(Records from a data collection)
..............................
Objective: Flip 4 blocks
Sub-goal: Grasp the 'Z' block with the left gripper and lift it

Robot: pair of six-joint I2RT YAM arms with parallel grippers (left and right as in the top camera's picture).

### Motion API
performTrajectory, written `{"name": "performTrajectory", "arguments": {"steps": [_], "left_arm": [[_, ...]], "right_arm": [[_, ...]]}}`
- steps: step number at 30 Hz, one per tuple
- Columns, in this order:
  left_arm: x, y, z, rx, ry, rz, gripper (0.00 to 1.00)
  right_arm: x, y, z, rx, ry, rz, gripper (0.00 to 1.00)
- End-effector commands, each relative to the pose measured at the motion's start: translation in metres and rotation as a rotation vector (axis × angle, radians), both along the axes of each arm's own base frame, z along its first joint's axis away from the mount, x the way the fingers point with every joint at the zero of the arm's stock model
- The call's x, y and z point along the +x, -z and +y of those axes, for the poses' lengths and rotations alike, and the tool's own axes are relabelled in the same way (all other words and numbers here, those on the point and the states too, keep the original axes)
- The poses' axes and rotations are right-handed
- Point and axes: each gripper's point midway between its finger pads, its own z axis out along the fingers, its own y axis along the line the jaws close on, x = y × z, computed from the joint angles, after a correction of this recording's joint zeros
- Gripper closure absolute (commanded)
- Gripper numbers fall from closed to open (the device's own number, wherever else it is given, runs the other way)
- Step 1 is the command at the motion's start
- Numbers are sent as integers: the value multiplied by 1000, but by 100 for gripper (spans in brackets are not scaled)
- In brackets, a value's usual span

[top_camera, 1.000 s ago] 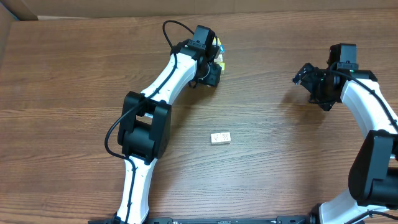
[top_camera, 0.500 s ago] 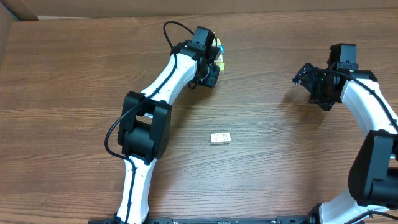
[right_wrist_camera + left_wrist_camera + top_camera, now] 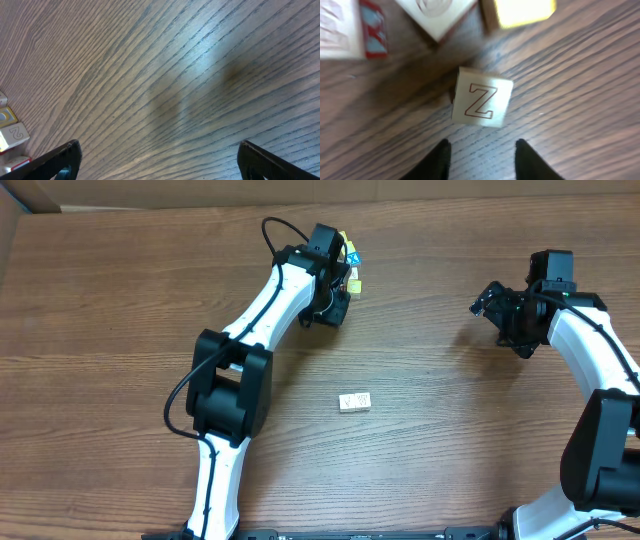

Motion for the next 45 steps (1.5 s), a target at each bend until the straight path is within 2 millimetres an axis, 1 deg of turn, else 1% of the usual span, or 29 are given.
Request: {"name": "performTrajectory", "arguments": {"steps": [1,2,3,8,10,11,12,14,18,22,24,26,29,30,34,35,37,40,43,45], "left_arm": [[12,-50,-10,-53,7,-111,37],[12,-49,-10,-52,6,-108,7],[12,-47,-10,-50,6,-105,0],[12,-47,-9,-45,16,-108,0],[14,-44,-10,-45,27,-116,14],[15,-42,-11,-45,28,-114,24],[14,-38,-12,-43,29,-109,30],[12,-28,-12,-32,32,-89,34],[14,-3,-16,-22,41,-68,35],[19,18,-14,7,37,-64,44],[19,22,-14,11,38,-58,48],[19,25,-14,12,38,-55,52],[21,26,-10,36,31,-63,62],[21,26,-9,39,30,-64,63],[25,25,-8,46,23,-82,65],[27,24,-9,42,22,-91,64],[31,23,-11,35,21,-108,58],[34,21,-12,30,21,-121,58],[34,21,-13,28,20,-123,70],[34,22,-12,28,15,-119,73]], "right_arm": [[6,-6,1,2,-8,-20,0],[6,-6,1,2,-8,-20,0],[6,-6,1,2,-8,-20,0],[6,-6,1,2,-8,-20,0],[6,-6,1,2,-8,-20,0],[6,-6,1,2,-8,-20,0],[6,-6,1,2,-8,-20,0],[6,-6,1,2,-8,-20,0],[6,-6,1,2,-8,-20,0],[6,-6,1,2,-8,-20,0],[6,-6,1,2,-8,-20,0],[6,-6,1,2,-8,-20,0],[6,-6,1,2,-8,-20,0],[6,-6,1,2,-8,-20,0],[6,-6,1,2,-8,-20,0],[6,-6,1,2,-8,-20,0],[6,-6,1,2,-8,-20,0],[6,-6,1,2,-8,-20,0],[6,-6,1,2,-8,-20,0],[6,-6,1,2,-8,-20,0]]}}
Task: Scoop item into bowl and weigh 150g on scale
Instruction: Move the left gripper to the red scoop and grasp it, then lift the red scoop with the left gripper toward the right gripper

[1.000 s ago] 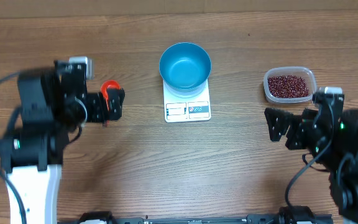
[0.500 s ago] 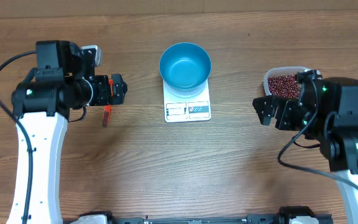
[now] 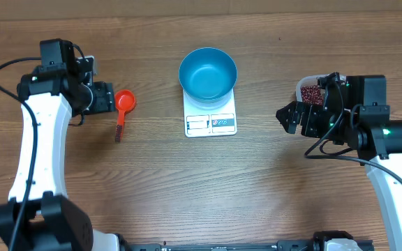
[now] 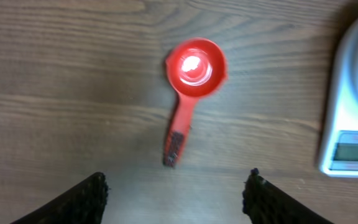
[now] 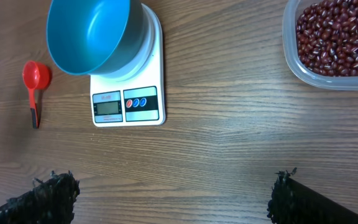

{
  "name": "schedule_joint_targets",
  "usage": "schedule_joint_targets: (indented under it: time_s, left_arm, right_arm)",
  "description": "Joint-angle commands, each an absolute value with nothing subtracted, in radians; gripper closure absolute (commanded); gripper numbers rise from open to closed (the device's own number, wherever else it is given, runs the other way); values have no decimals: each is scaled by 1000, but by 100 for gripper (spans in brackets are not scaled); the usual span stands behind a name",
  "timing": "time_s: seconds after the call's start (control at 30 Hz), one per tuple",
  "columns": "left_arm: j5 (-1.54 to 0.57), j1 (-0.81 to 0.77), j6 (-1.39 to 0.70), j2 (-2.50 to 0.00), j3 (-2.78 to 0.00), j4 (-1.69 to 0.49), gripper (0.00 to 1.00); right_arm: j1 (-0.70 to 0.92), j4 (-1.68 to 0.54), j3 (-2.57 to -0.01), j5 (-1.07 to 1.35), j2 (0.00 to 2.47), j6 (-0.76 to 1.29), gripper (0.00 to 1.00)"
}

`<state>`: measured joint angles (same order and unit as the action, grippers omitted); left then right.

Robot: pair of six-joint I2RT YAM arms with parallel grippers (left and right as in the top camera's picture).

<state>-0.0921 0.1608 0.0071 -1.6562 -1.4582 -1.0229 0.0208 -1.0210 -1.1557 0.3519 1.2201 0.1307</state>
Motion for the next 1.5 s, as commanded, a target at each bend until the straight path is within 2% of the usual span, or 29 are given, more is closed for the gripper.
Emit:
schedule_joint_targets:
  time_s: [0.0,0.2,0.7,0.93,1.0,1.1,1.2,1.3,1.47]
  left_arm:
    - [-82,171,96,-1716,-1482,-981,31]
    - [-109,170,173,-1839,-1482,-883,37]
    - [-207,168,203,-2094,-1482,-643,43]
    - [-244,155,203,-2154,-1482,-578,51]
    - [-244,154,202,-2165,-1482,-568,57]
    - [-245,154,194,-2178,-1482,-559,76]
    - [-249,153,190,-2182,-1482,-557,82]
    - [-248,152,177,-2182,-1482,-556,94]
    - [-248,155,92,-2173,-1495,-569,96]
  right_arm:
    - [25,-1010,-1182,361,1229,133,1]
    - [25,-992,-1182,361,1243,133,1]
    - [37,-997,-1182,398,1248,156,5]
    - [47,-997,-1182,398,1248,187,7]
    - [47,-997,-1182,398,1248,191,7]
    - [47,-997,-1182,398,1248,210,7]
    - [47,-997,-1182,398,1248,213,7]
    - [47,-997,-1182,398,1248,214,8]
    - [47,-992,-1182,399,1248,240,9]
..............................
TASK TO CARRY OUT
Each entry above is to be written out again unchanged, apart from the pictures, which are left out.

OUTPUT
Objective: Flip 4 blocks
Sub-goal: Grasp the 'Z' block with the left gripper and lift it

Robot: pair of six-joint I2RT YAM arms with parallel grippers (left and right as in the top camera's picture).

### Motion API
performTrajectory, written `{"name": "performTrajectory", "arguments": {"steps": [_], "left_arm": [[_, ...]], "right_arm": [[_, ...]]}}`
- steps: step number at 30 Hz, one per tuple
- Columns, in this order:
  left_arm: x, y, z, rx, ry, rz, gripper (0.00 to 1.00)
  right_arm: x, y, z, rx, ry, rz, gripper (0.00 to 1.00)
- End-effector commands, each relative to the pose measured at the motion's start: translation in metres and rotation as a rotation vector (axis × angle, radians), both along the axes of each arm's own base frame, z along its first joint's axis away from the mount, x the way the fingers point with every joint at the zero of the arm's stock model
- The call's x, y and z point along the +x, -z and +y of those axes, for the poses' lengths and rotations alike, and the tool's own axes are relabelled in the same way (all other words and numbers here, those on the point and the states too, keep the original axes)
- The poses' axes and rotations are right-handed
- Point and axes: each gripper's point midway between its finger pads, its own z axis out along the fingers, its own y axis along the line the jaws close on, x = y × z, computed from the joint angles, after a correction of this recording's joint zeros
- Gripper closure absolute (commanded)
- Gripper numbers fall from closed to open (the device's own number, wherever else it is given, runs the other way)
- Step 1 is the command at the motion's start
- Numbers are sent as integers: the value multiplied by 1000, but by 100 for gripper (spans in brackets are not scaled)
- In brackets, a value's usual span

[top_camera, 1.000 s ago] 
[top_camera, 0.500 s ago] 
[right_wrist_camera + left_wrist_camera + top_camera, now] 

Motion for the next 45 steps (1.5 s), a target at each bend until the straight path is within 2 millimetres an axis, 1 deg of turn, else 1% of the usual span, or 29 are given.
Request: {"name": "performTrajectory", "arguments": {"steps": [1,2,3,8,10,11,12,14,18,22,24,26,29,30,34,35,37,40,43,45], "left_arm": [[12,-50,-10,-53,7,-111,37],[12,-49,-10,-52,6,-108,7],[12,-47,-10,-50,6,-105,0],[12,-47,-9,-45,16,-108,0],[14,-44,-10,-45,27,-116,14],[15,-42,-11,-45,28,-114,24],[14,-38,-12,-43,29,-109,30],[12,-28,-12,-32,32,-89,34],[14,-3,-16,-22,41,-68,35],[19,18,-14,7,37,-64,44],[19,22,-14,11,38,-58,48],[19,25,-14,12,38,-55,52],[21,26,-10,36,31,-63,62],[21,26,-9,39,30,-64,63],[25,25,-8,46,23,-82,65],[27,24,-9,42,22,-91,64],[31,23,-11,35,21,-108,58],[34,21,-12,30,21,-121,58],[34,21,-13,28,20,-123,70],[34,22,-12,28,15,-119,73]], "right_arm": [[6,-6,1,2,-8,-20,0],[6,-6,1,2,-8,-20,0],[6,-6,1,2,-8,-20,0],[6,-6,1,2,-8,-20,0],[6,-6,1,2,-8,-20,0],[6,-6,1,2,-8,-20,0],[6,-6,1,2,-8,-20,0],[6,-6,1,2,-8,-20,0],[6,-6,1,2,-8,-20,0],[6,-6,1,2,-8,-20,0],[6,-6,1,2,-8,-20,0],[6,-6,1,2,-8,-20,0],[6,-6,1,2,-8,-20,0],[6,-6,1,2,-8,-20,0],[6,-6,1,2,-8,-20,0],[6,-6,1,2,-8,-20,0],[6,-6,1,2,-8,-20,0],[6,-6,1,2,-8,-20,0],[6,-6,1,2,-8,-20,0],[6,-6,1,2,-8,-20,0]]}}
Task: Scoop item into bowl and weigh 150g on scale
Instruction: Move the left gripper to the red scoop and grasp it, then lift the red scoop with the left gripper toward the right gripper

[1.000 s ago] 
[0.500 s ago] 
[now] 
[now] 
[now] 

{
  "name": "schedule_joint_targets",
  "usage": "schedule_joint_targets: (indented under it: time_s, left_arm, right_arm)",
  "description": "Joint-angle commands, each an absolute value with nothing subtracted, in radians; gripper closure absolute (commanded); gripper numbers rise from open to closed (the device's own number, wherever else it is given, runs the other way); values have no decimals: each is scaled by 1000, but by 100 for gripper (spans in brackets are not scaled); the usual span stands behind a name",
  "timing": "time_s: seconds after the call's start (control at 30 Hz), one per tuple",
  "columns": "left_arm: j5 (-1.54 to 0.57), j1 (-0.81 to 0.77), j6 (-1.39 to 0.70), j2 (-2.50 to 0.00), j3 (-2.78 to 0.00), j4 (-1.69 to 0.49), gripper (0.00 to 1.00); right_arm: j1 (-0.70 to 0.92), j4 (-1.68 to 0.54), j3 (-2.57 to -0.01), j5 (-1.07 to 1.35), j2 (0.00 to 2.47), j6 (-0.76 to 1.29), gripper (0.00 to 1.00)"
}

`<state>`: measured joint angles (same order and unit as the action, grippers omitted); left then right.

Robot: pair of six-joint I2RT YAM arms with parallel grippers (left and right as in the top camera's picture).

<state>-0.0921 0.1608 0.0071 -1.6562 -1.4582 -1.0229 0.0208 -1.0210 -1.1557 0.3519 1.2201 0.1307</state>
Motion for the next 1.5 s, as commanded, a target at each bend until the straight path is within 2% of the usual span, or 29 are given, more is closed for the gripper.
Emit:
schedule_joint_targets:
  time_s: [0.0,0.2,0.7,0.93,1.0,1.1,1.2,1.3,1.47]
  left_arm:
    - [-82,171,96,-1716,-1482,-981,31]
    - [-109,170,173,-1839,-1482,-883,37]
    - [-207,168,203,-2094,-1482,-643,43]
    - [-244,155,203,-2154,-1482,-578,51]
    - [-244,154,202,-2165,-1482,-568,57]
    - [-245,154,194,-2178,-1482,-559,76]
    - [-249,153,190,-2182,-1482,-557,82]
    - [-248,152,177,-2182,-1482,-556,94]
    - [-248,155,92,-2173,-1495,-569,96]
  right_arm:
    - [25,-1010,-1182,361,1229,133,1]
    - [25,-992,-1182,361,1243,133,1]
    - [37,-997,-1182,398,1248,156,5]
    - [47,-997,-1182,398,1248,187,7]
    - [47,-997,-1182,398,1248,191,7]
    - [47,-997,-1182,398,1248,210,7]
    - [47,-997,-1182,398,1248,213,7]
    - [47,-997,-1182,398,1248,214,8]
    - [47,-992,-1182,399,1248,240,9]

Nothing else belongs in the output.